At the heart of the proposals are the National Environmental Policy Act (NEPA) and Section 401 of the Clean Water Act. NEPA reviews take a long time: “According to a 2018 study by the Council on Environmental Quality, the federal agency that primarily implements NEPA, review times have more than doubled since the 1970s and 25 percent of reviews completed took more than six years.” Similarly, Section 401 requires states and tribes to certify that water-quality standards will be upheld prior to agency approval of projects. These are another source of delay because there is neither a deadline nor a limit to the factors that can be brought under review.

In both cases, the Trump Administration had used executive rulemaking to attempt to streamline the permitting process, but those rules were rolled back by the Biden Administration. The proposed legislation would codify elements of the 2020 Trump Administration NEPA rule. On Section 401, it would require action within one year and establish that the review is restricted to water-quality impacts of the project. In addition, it would set a statute of limitations for court challenges to permitting decisions and require agencies to act within six months on any permit that is struck down by the courts. Finally, it would require the president to designate a list of 25 high-priority energy infrastructure projects that would receive prioritized permitting review.

The bottom line? Bosch notes: “Taken as a whole, these reforms would address some of the main drivers of permitting delays. Incorporating deadlines should incentivize agencies to make decisions, though it remains unclear what remedies will be available to applicants if a decision is late.” He further cautions: “What remains unclear is whether the proposed reforms, particularly for NEPA and Section 401, apply to all federal permitting review or just those pertaining to energy.”

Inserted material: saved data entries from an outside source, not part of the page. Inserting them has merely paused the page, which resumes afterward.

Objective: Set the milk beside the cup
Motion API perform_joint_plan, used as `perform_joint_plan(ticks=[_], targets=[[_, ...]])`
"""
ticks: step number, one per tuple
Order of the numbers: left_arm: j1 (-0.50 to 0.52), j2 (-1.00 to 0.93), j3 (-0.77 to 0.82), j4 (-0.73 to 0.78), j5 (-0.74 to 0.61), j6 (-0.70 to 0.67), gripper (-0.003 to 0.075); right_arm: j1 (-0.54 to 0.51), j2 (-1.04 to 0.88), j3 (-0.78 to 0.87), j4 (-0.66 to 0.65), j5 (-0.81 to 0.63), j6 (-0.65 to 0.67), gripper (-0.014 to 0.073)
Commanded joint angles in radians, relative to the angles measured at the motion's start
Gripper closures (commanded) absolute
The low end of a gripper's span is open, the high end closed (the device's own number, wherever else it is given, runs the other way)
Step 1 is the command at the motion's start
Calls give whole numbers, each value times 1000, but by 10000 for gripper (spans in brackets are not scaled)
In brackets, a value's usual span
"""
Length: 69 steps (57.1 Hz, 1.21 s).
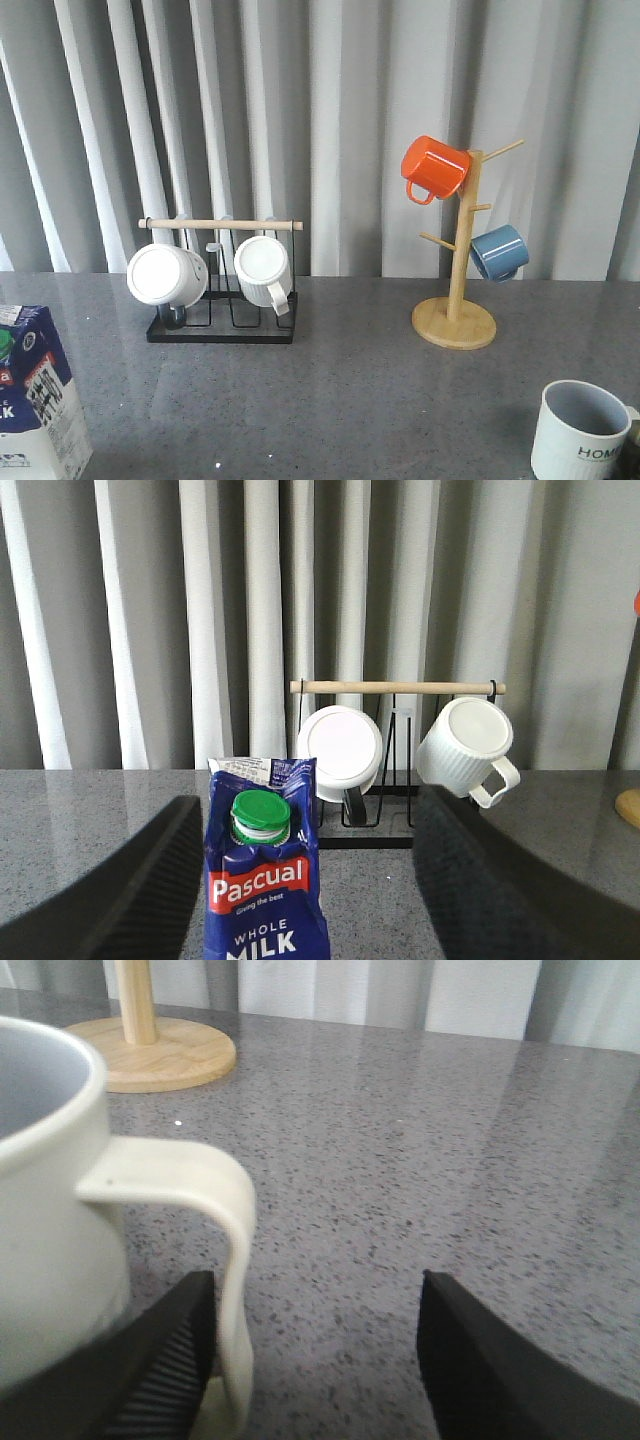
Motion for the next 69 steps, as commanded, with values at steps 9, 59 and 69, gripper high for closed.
perform_joint_plan(ticks=[9,59,69], targets=[[-7,3,-36,-7,-69,-10,269,-4,16,-54,-71,-171,61,451],[-7,3,-36,-7,-69,-10,269,701,-175,-97,592,177,-37,596],[-7,3,-36,-7,-69,-10,269,850,-122,-148,881,157,-179,596]])
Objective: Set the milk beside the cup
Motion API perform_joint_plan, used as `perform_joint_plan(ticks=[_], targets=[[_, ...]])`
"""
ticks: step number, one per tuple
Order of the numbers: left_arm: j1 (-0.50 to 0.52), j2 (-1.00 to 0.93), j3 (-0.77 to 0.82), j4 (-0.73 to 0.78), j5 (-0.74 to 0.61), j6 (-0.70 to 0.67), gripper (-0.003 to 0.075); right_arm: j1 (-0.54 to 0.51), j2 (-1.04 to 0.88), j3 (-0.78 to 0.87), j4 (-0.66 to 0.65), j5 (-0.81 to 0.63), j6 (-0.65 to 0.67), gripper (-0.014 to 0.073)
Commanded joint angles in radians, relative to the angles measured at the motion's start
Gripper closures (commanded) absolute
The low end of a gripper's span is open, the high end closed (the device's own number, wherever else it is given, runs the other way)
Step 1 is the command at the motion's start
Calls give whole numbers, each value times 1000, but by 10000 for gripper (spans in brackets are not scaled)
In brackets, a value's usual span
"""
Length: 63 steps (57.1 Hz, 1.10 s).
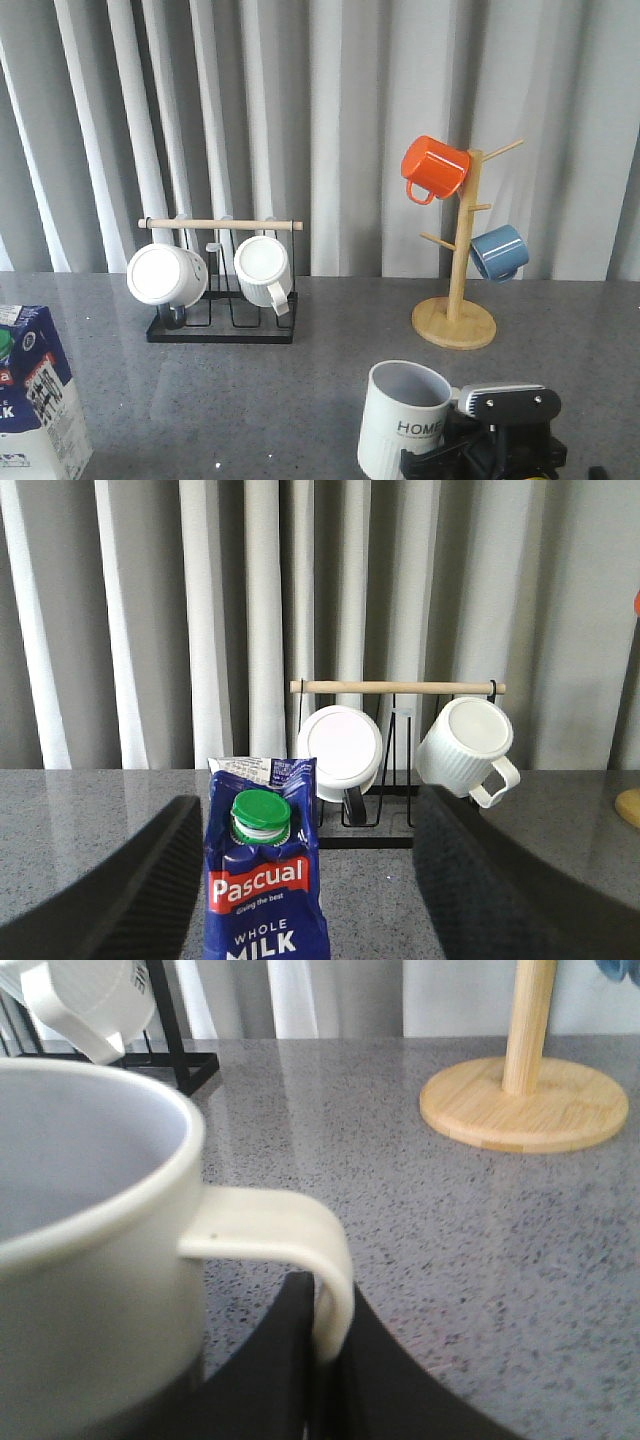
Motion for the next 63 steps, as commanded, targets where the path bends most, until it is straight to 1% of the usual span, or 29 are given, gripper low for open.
perform_joint_plan(ticks=[1,10,24,33,39,51,63], targets=[[-7,3,-36,-7,-69,-10,269,72,-8,-53,168,-104,-91,596],[-7,3,-36,-7,-69,-10,269,165,47,-98,273,-159,-210,596],[-7,3,-36,-7,-69,-10,269,255,128,-167,390,-238,-281,596],[-7,3,-36,-7,-69,-10,269,274,155,-175,426,-271,-319,596],[-7,3,-36,-7,-69,-10,269,273,162,-175,447,-272,-319,596],[-7,3,-36,-7,-69,-10,269,273,162,-175,448,-261,-321,589],[-7,3,-36,-7,-69,-10,269,273,162,-172,438,-224,-323,541]])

The real sticking point, however, is probably the need to get this passed in regular order, especially 60 votes in the Senate. Bosch summarizes the congressional politics: “Many congressional Democrats do not support the proposed reforms to National Environmental Policy Act or Section 401 of the Clean Water Act, as they view the imposition of timelines as antithetical to ensuring environmental protection. The same view applies to establishing a statute of limitations to challenge permitting decisions in court. On the other hand, while many Republicans support reforming the permitting process, they may be reluctant to go along with a package that many may view as not going far enough.”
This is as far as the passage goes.